The lines to reproduce from the material below are those from the one containing "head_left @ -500" through the one containing "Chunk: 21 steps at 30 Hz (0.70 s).", both included; write them out exactly and add nothing.

/---

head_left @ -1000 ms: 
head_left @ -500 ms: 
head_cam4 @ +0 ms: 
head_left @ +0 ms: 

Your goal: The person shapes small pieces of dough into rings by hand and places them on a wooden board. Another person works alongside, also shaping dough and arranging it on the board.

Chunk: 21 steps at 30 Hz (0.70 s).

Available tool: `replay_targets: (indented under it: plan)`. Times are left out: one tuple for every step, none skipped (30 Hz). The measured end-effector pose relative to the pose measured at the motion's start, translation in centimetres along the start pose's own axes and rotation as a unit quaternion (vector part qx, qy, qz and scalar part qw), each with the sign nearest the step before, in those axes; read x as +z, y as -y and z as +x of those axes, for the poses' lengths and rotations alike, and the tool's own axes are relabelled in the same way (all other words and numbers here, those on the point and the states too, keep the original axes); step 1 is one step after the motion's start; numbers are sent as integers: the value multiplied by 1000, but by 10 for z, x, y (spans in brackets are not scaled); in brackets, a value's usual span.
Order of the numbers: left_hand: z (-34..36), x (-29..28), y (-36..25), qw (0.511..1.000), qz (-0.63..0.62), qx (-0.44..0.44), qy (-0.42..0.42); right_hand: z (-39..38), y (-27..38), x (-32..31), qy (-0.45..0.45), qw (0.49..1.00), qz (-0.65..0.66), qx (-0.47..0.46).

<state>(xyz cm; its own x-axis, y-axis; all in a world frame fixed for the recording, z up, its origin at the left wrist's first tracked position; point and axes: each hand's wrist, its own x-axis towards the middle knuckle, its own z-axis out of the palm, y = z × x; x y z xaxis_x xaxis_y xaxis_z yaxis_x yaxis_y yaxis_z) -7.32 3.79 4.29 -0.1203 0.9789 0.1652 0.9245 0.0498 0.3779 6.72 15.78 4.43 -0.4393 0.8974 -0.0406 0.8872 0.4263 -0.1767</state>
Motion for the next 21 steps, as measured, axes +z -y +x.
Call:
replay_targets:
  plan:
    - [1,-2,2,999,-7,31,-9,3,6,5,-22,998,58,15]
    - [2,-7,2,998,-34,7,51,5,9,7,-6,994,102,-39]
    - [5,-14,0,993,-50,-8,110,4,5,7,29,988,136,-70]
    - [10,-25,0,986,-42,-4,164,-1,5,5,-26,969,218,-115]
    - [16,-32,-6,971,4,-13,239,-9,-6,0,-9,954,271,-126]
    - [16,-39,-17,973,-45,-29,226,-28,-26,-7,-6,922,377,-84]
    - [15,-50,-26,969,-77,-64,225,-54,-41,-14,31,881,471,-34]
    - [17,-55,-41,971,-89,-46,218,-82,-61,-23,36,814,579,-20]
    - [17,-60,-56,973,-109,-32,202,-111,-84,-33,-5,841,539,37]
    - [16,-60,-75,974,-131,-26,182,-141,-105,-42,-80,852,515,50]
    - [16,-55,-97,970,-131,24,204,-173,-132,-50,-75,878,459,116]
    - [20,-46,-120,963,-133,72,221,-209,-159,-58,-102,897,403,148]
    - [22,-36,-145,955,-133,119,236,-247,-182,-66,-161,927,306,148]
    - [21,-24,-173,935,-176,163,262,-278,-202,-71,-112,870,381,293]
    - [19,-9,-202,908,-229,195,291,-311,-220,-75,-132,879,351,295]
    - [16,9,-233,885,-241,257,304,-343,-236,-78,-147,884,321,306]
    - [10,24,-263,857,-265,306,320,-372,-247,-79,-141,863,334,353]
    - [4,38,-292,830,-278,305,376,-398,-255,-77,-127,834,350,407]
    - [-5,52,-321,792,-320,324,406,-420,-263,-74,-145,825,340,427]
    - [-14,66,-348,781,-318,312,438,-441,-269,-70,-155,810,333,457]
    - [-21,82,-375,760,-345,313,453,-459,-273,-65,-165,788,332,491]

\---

* _Solved exercise_:
head_left @ -500 ms: 
head_cam4 @ +0 ms: 
head_left @ +0 ms: 

Your goal: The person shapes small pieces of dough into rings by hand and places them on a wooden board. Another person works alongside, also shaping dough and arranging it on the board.

Chunk: 21 steps at 30 Hz (0.70 s).

The answer has been fully written out.